The towering white flowered Bigleaf magnolia (Magnolia macrophylla, below) flowers late in May, though it appears that the last of the low hanging branches has perished in deep shade, so unfortunately flowers will be seen only at a distance. But, the benefit of the higher branch canopy is that a serviceberry (Amelanchier canadensis) and several oakleaf hydrangeas (Hydrangea quercifolia) now have plenty of headroom for growth, with hellebores and summer snowflakes (Leucojum aestivum) carpeting the ground.

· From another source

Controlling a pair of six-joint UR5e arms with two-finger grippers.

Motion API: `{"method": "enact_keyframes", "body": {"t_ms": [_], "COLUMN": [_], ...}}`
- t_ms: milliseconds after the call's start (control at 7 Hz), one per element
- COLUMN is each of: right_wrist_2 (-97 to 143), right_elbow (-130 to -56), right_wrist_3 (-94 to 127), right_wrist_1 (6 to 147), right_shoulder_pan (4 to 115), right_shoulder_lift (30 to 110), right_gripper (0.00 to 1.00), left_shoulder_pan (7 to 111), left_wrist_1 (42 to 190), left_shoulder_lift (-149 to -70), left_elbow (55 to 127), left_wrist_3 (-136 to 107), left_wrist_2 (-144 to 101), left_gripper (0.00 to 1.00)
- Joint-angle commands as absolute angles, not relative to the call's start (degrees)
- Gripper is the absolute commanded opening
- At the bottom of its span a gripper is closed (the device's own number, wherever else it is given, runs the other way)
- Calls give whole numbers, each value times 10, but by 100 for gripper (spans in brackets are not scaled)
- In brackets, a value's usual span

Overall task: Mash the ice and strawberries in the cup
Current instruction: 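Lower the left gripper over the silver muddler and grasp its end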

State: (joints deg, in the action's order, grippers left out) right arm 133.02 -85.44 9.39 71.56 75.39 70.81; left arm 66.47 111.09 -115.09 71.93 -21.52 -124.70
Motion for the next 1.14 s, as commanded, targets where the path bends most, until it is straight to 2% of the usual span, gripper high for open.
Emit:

I am anxious to see if the evergreen banana shrub (Magnolia figo ‘Hagiwara Everblooming’) purchased in early winter will flower at such a small size, and while it is now potted and sitting on the patio beside the koi pond, I have a few ideas where it might be planted since it’s a smaller grower. With more space there are another dozen magnolias that I’d love to plant, but I don’t think my wife was serious when she suggested purchasing the neighbor’s property and bulldozing the house.

4 Comments Add yours

  1. Bonnie C. says:

    I love Star magnolias & have a magnificent one (pink-centered, but variety unknown) that I picked up at the Culpeper Lowe’s from their “TLC” corner for a mere $11 (original price twice or triple that) about 15 years ago. It’s now about two stories tall & has a wonderful fragrance. My only regret about it is that it so very frequently blooms way too early, thus the blooms end up browned & gone before we can enjoy it. This year we’re managing to enjoy half the blooms, as just the first wave got caught in the last recent freezing temps.

    1. Dave says:

      Royal Star and Merrill are flowering now, with buds cracking on Jane. Temperatures this weekend might get cold enough to damage opened flowers, but the other magnolias are likely to flower after the next blast of cold. This is a benefit of this garden being cold tempered.

  2. Bridget says:

    Always try and buy the house next door when it comes up for sale! An old real estate truism. Love the photos.. Such elegance.

  3. rubiescorner says:

    These flowers are absolutely, beautiful. I paint flowers as a hobby. It takes time to get the details. I believe they are so awesome.